We do not have any committed external source of funds or other support for our development efforts and we cannot be certain that additional
funding will be available on acceptable terms, or at all. Until we can generate sufficient product or royalty revenue to finance our cash requirements, which
we may never do, we expect to finance our future cash needs through a combination of public or private equity offerings, debt financings, collaborations,
strategic alliances, licensing arrangements and other marketing or distribution arrangements. If we are unable to raise additional capital in sufficient
amounts or on terms acceptable to us, we may have to significantly delay, scale back or discontinue the development or commercialization of one or more
of our products or product candidates or one or more of our other research and development initiatives. Any of the above events could significantly harm
our business, prospects, financial condition and results of operations and cause the price of our common stock to decline and we may become insolvent.
From time to time we have issued, and in the future expect to issue, projections regarding our future cash position. Such projections include the
expectation that we will be able to raise additional funds from the aforementioned sources and our ability to do so is subject to the risks described herein.
General economic conditions in the United States and abroad, whether as a result of a public health crisis, such as COVID-19, the policies of the
Biden Administration or otherwise, may have a material adverse effect on our liquidity and financial condition, particularly if our ability to raise additional
funds is impaired.
Raising additional capital may cause dilution to our existing stockholders, restrict our operations or require us to relinquish rights to our
technologies or product candidates.
We may seek additional capital through a combination of public and private equity offerings, debt financings, strategic partnerships and alliances
and licensing arrangements. To the extent that we raise additional capital through the sale of equity or convertible debt securities, our stockholders’

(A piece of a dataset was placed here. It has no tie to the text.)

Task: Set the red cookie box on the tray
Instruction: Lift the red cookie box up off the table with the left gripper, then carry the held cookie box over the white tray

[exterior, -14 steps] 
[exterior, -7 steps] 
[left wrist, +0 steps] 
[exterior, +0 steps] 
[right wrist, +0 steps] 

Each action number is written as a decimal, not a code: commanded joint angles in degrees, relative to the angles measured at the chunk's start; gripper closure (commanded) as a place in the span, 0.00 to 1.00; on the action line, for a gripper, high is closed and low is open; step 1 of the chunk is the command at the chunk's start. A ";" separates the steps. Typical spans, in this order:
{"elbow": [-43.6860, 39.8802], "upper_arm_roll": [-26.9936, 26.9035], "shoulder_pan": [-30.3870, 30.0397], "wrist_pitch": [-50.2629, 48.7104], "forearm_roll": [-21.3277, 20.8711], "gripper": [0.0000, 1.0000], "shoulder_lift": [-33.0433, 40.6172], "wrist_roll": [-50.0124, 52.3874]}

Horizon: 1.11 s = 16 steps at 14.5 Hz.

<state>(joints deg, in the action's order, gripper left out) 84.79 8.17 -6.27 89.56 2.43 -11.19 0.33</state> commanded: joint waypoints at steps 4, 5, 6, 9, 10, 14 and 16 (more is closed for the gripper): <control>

ownership interest will be diluted, and the terms may include liquidation or other preferences that adversely affect their rights as a stockholder. The
incurrence of indebtedness would result in increased fixed payment obligations and could involve certain restrictive covenants, such as limitations on our
ability to incur additional debt, limitations on our ability to acquire or license intellectual property rights and other operating restrictions that could
adversely impact our ability to conduct our business. If we raise additional funds through strategic partnerships and alliances and licensing arrangements
with third parties, we may have to relinquish valuable rights to our technologies or product candidates or grant licenses on terms unfavorable to us. We also
could be required to seek collaborators for one or more of our current or future product candidates at an earlier stage than otherwise would be desirable or
relinquish our rights to product candidates or technologies that we otherwise would seek to develop or commercialize ourselves.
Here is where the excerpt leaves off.